The findings showed that when dogs were shown a picture that matched an emotional state of an audio clip, they would spend much longer looking at it. For example, if a playful voice matched a happy expression, the dogs would stare at the picture longer.

“Our study shows that dogs have the ability to integrate two different sources of sensory information into coherent perception of emotion in both humans and dogs,” study coauthor Dr. Kun Guo, from the School of Psychology at Lincoln, said in a news release.

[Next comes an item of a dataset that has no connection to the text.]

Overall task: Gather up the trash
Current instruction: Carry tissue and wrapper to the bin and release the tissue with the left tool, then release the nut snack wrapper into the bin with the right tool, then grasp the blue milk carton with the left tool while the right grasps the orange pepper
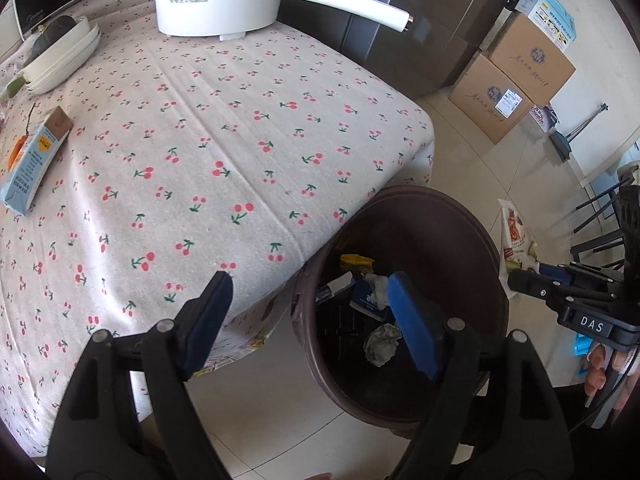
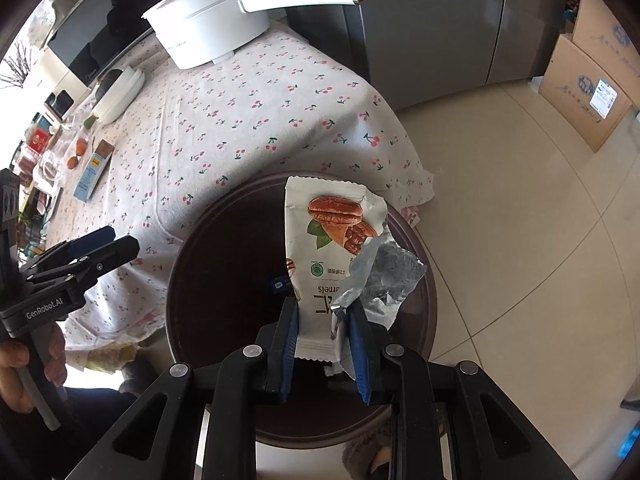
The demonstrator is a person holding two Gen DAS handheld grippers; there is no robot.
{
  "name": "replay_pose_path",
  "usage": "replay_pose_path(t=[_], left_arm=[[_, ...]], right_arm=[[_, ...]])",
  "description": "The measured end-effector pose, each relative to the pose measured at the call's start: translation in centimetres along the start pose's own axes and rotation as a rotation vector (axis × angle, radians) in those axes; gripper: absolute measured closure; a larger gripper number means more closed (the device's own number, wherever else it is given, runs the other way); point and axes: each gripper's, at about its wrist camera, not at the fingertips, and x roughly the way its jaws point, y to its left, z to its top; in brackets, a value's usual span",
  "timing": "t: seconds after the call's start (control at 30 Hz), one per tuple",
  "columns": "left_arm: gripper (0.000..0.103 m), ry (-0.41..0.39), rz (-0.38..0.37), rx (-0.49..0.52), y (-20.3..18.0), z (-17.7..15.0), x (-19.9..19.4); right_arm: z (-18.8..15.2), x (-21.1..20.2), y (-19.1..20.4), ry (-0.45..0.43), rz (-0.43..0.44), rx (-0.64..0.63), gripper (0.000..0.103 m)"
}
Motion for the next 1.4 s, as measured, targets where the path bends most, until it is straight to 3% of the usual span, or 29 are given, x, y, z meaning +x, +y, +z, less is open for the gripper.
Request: replay_pose_path(t=[0.03,0.1,0.13,0.47,1.07,1.4], left_arm=[[0.022,-0.003,0.004,-0.006,0.3,0.0,-0.2],[0.021,-0.01,0.012,-0.021,0.9,-0.3,-0.6],[0.021,-0.011,0.016,-0.031,1.3,-0.4,-0.8],[0.02,-0.037,0.054,-0.14,6.4,-1.2,-3.7],[0.02,-0.087,0.124,-0.338,16.5,-4.1,-8.7],[0.02,-0.074,0.146,-0.492,24.7,-4.7,-10.1]], right_arm=[[0.0,0.0,0.1,-0.004,-0.004,0.004,0.069],[0.1,-0.1,0.0,-0.006,-0.018,0.029,0.035],[0.2,-0.2,0.0,-0.011,-0.024,0.042,0.032],[1.9,0.9,2.1,0.009,-0.011,0.045,0.028],[5.4,3.5,14.1,0.014,0.066,-0.096,0.024],[7.2,6.0,19.7,0.049,0.123,-0.127,0.024]])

The team’s results indicated that dogs combine different sensory information to form a mental portrayal of the positive and negative emotional states of humans and canines.

Psychiatrists agree that there is now evidence that helps to back up the theory that dogs can pick up on human emotion and react to it.

“Finally, a study that has found a really unique way to show that dogs do have the ability to integrate different sources of sensory information into a coherent reading of human emotion,” says Dr. Chandragupta Vedak, psychiatrist at Advocate Good Shepherd Hospital in Barrington, Ill. “Prior to this research, proving dog’s ability to understand and appropriately react to human emotions was a very difficult task.”

Dr. Vedak says that in everyday life, pronouncements of such abilities came from the owners, not exactly an unbiased bunch.

“So, when dog owners attribute all those complex abilities to their four-legged friends, we just force that ‘how cute’ look on our face and move on,” Dr. Vedaks says. “Well, not anymore.”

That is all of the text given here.